A sociology professor assigns letter grades on a test according to the following scheme.
A: Top 14% of scores
B: scores below the top 14% and above the bottom 55%
C: scores below the top 45% and above the bottom 17%
D: scores below the top 83% and above the bottom 6%
F: bottom 6 % of scores
Scores on the test are normally distributed with a mean of 78.3 and a standuard deviation of 7.3. Find the numerical limits for a B grade. Round your answers to the nearest whole number if necessary.
Can someone please help and show all work thank you so much!
To find the numerical limits for a B grade, we need to first determine the corresponding Z-scores.
Step 1: Find the Z-score for the top 14%.
To find the Z-score, we can use the formula:
Z = (X - μ) / σ
where:
X = the score we want to find the Z-score for (top 14%)
μ = the mean (78.3)
σ = the standard deviation (7.3)
To find the score corresponding to the top 14%, we need to find the Z-score that has an area of 0.86 to the left on the standard normal distribution table.
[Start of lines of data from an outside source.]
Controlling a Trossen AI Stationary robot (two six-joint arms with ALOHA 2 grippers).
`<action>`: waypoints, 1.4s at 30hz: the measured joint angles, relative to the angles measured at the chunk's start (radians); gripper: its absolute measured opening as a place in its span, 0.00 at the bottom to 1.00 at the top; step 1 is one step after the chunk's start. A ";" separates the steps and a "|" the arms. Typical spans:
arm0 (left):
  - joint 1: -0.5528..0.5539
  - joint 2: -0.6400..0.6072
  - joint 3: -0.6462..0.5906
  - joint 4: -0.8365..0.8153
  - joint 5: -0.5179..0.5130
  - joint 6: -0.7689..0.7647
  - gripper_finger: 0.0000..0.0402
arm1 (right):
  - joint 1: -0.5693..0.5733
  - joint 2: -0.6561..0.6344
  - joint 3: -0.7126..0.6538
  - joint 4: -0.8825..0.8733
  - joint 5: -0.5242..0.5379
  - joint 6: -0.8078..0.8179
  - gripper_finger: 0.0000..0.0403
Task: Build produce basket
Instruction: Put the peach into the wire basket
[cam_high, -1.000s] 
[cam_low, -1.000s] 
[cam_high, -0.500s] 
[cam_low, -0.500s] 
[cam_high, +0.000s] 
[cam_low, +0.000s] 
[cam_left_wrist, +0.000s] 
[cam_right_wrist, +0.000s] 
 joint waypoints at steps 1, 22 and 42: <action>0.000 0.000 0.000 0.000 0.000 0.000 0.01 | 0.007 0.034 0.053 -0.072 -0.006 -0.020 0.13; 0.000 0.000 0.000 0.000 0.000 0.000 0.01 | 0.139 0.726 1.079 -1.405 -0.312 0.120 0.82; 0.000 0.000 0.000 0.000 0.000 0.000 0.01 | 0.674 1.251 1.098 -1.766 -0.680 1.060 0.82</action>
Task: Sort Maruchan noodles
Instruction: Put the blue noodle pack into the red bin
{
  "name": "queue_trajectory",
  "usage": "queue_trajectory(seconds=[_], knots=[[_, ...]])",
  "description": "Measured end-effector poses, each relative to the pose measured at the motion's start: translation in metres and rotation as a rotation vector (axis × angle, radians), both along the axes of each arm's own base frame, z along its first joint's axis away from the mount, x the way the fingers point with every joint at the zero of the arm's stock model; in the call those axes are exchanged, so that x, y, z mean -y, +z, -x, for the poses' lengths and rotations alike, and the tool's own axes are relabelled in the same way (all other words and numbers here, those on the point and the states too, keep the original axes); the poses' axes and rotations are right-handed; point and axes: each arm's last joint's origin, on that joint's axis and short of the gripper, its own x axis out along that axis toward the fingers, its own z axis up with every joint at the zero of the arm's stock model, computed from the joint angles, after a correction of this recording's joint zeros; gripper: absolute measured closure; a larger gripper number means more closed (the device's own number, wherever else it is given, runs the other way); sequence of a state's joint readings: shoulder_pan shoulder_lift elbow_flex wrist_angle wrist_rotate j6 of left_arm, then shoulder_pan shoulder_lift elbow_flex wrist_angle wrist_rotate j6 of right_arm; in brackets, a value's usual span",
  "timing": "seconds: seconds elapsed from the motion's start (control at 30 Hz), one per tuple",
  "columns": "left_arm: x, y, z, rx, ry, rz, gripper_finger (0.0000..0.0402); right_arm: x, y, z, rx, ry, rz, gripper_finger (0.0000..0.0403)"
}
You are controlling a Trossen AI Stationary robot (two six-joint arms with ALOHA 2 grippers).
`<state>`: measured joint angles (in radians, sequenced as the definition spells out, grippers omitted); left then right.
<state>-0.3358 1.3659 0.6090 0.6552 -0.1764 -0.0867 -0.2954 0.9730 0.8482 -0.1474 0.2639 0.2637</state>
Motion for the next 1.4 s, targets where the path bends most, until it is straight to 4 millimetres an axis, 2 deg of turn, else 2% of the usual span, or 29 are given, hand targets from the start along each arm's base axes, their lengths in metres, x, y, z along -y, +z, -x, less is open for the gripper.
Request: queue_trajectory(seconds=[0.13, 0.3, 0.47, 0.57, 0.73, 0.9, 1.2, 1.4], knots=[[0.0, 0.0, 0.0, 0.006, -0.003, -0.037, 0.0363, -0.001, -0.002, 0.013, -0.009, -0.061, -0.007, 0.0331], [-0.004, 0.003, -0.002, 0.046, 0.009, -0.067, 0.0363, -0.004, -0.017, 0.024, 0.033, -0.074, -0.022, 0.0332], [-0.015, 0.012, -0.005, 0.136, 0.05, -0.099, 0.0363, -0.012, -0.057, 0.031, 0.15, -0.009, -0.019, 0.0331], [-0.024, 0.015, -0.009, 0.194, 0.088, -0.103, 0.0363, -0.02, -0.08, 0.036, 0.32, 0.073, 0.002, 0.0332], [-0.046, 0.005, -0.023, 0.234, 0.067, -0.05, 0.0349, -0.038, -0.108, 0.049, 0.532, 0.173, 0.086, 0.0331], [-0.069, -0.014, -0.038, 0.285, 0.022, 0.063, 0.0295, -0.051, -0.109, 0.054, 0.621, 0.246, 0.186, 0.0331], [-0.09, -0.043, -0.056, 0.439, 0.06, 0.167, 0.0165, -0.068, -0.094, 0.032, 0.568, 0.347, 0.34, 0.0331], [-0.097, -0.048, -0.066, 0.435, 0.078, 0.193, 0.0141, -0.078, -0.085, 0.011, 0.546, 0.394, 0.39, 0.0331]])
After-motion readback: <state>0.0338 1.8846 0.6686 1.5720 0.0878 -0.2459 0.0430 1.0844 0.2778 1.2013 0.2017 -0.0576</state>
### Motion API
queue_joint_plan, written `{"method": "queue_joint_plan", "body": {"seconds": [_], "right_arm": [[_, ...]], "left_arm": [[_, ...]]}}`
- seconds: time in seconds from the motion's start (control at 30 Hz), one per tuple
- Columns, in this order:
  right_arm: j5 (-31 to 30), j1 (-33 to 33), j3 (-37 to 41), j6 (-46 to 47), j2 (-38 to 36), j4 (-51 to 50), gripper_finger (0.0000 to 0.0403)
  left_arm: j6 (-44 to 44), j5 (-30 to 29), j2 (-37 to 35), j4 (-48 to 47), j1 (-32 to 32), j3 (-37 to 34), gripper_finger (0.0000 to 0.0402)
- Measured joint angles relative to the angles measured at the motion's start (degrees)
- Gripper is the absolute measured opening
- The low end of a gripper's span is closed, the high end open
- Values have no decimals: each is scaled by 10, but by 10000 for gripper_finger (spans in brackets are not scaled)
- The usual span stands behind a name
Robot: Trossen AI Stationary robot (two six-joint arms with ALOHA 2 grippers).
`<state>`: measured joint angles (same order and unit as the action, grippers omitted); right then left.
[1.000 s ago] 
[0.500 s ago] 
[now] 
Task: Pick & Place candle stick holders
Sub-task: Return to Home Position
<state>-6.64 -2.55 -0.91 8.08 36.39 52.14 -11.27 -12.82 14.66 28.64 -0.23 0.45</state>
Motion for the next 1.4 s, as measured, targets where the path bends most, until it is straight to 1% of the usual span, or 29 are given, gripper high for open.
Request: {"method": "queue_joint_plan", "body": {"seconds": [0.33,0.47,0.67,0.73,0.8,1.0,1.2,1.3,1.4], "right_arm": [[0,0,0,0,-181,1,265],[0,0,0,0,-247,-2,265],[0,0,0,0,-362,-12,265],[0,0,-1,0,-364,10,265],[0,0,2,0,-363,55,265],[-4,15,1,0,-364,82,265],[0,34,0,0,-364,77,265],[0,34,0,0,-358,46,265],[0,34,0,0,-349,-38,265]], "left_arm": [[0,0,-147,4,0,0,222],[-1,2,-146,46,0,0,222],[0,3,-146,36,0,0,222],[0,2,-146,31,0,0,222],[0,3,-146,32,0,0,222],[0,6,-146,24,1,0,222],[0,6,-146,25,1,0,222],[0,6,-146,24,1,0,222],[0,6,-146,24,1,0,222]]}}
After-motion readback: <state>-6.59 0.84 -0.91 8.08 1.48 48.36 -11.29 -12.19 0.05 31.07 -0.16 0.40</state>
Looking up the Z-score in the table, we find it to be approximately 1.08.
Step 2: Find the Z-score for the bottom 55%.
Similarly, we need to find the Z-score that has an area of 0.45 to the left on the standard normal distribution table. Looking up the Z-score, we find it to be approximately -0.13.
Step 3: Convert the Z-scores back to scores.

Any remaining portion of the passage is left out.